Saturday, January 15, 2011

January 15, 2011

Ahhh and it begins! I woke up this morning ready to start anew! I have decided that I will allow myself one day a week to bake (because it's one of my biggest passions) and eat something that I wouldn't normally on a diet. This 'cheat' day will NOT be a binge day, but a day of allowances! So, here goes my day!

Breakfast:
1 cup fat free vanilla yogurt- 110 calories
1/4 granola/almond cereal- 130 calories
6 strawberries- 40 calories

Mid-morning snack
1 Chocolate rice cake-60 calories (and SUPER yummy!)

Lunch
1 Healthy Choice Steamers Microwavable meal- 220 calories

Mid-Afternoon Snack
1 Red Pear minus a few toddler-size bites ;) about 95 calories

Dinner
Pork Fajita Stew over white rice (don't have calorie count)

Dessert
Weight Watchers mock cheesecake (was surprisingly delicious!)


Slow Cooker Fajita Stew
2-1/2 lbs. lean meat (I used pork, chicken or lean beef would be good too!)
1 onion, chopped
2 cloves garlic, minced
14 oz. can diced tomatoes, undrained
1 oz. envelope fajita seasoning mix,
1 red bell pepper, cut into 1" pieces
1 green bell pepper, cut into 1" pieces
1/4 cup flour

Trim excess fat from meat and cut into 2" pieces. Combine with onion and garlic in a 4-5 quart slow cooker. Mix together fajita seasoning mix (either purchased or your own homemade) and undrained tomatoes and pour over beef. Place peppers on top. Cover crockpot and cook on low for 7-9 hours until beef is tender.
Combine flour with water in a small bowl and stir well to mix. Add gradually to crockpot and stir well. Cover slow cooker and cook on high for 15-20 minutes until thickened, stirring occasionally. Serve stew with hot cooked rice or hot couscous. 8 servings

The only alteration I did to this recipe was that I used a can of diced tomatoes and green chiles instead of just plain tomatoes. The only real fat in this recipe is in the meat, the rest is pretty much yummy veggies!

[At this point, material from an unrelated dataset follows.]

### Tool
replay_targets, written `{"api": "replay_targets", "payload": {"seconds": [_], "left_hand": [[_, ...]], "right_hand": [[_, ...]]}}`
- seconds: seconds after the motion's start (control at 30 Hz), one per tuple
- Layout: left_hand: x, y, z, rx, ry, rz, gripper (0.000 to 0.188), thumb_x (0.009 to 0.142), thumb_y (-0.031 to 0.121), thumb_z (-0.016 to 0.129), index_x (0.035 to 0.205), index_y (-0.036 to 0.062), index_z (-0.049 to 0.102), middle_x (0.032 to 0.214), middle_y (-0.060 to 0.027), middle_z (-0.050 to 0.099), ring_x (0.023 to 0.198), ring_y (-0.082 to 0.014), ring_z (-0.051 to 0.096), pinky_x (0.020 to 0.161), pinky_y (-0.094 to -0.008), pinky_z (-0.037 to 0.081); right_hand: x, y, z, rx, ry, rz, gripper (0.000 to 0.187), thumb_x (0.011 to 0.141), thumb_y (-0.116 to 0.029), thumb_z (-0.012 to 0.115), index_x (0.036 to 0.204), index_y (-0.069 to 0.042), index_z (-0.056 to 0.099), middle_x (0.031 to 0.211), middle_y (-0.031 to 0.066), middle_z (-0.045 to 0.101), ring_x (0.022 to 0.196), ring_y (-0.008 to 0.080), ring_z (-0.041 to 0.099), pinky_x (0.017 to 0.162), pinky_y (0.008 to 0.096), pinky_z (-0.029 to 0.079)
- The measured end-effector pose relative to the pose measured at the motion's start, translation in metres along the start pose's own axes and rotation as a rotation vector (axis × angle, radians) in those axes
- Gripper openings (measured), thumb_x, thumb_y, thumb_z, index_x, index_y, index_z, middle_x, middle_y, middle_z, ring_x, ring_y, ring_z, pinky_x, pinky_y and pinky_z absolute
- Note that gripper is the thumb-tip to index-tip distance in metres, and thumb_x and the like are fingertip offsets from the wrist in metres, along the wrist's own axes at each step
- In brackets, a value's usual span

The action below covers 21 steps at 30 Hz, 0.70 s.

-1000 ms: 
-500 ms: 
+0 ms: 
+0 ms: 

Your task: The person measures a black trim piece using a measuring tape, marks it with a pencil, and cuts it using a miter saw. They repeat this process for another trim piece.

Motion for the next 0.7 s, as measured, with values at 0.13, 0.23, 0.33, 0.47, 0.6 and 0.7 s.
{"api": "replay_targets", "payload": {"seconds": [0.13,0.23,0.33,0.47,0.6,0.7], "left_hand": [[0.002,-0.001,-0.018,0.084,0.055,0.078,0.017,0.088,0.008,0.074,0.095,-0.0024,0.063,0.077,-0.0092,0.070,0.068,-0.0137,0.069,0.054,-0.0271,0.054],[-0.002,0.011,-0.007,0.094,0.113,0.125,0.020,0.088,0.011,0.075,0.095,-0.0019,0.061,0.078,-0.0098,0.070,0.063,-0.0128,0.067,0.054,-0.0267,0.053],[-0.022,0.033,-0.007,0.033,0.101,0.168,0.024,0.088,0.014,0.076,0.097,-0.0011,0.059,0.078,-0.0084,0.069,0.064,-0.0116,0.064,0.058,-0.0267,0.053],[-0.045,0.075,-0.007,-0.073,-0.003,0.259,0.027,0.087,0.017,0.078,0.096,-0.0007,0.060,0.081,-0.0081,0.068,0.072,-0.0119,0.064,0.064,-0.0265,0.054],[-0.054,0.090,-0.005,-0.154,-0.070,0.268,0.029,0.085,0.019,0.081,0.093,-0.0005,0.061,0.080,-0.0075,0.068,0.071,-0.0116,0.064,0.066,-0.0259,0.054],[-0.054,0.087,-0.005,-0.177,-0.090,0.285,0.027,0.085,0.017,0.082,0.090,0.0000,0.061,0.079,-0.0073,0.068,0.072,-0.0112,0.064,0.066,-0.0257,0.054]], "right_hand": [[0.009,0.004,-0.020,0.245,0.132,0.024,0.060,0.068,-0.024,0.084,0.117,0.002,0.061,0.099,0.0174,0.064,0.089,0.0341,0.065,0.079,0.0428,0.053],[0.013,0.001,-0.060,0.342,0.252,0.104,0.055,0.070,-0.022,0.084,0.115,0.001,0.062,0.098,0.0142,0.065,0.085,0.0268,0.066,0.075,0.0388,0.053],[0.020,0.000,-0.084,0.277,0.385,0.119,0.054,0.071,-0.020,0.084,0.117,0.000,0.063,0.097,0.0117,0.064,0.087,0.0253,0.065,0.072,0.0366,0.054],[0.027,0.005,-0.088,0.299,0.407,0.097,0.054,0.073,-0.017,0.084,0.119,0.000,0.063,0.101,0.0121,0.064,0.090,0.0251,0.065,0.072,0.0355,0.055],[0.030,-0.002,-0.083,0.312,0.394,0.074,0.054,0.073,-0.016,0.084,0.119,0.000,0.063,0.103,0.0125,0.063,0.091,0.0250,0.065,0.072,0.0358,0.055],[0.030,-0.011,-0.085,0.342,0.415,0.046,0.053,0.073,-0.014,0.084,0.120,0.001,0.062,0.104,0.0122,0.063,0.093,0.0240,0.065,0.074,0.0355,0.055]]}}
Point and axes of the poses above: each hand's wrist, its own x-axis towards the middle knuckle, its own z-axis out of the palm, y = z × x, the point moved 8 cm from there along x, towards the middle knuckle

Weight Watchers Cheesecake
2 env. plain gelatin
1 lb. low calorie Cottage cheese
1 (number 2) lg. can crushed pineapple (no sugar) with juice
1/2 c. pineapple juice
4 packets sugar substitute (equal to 8 tsp. sugar)
1 tsp. vanilla
1 tsp. lemon juice
1 tsp. butter flavoring
Soften gelatin in pineapple juice, bring to boil. Put Cottage cheese, pineapple, sugar substitute, vanilla and flavorings in blender. Blend thoroughly. Add gelatin and juice. Chill. Place in graham cracker crust, top with more fruit.
 
I was so skeptical of this recipe because I DETEST cottage cheese, but it actually came out realllly good! Not quite cheesecake, but close, surprisingly close. Definitely great when you need something!  I used 8 tbs splenda in palce of 4 packets of sugar substitute. I cut it into 8 even slices and ended up eating 2 (oops... I'm a breastfeeding mom, I'll say the other was Koen's k?!). I topped it with some sliced strawberries that I had sprinkled a little bit of splenda on and it was really good! It even got the ok of a firefighter or two!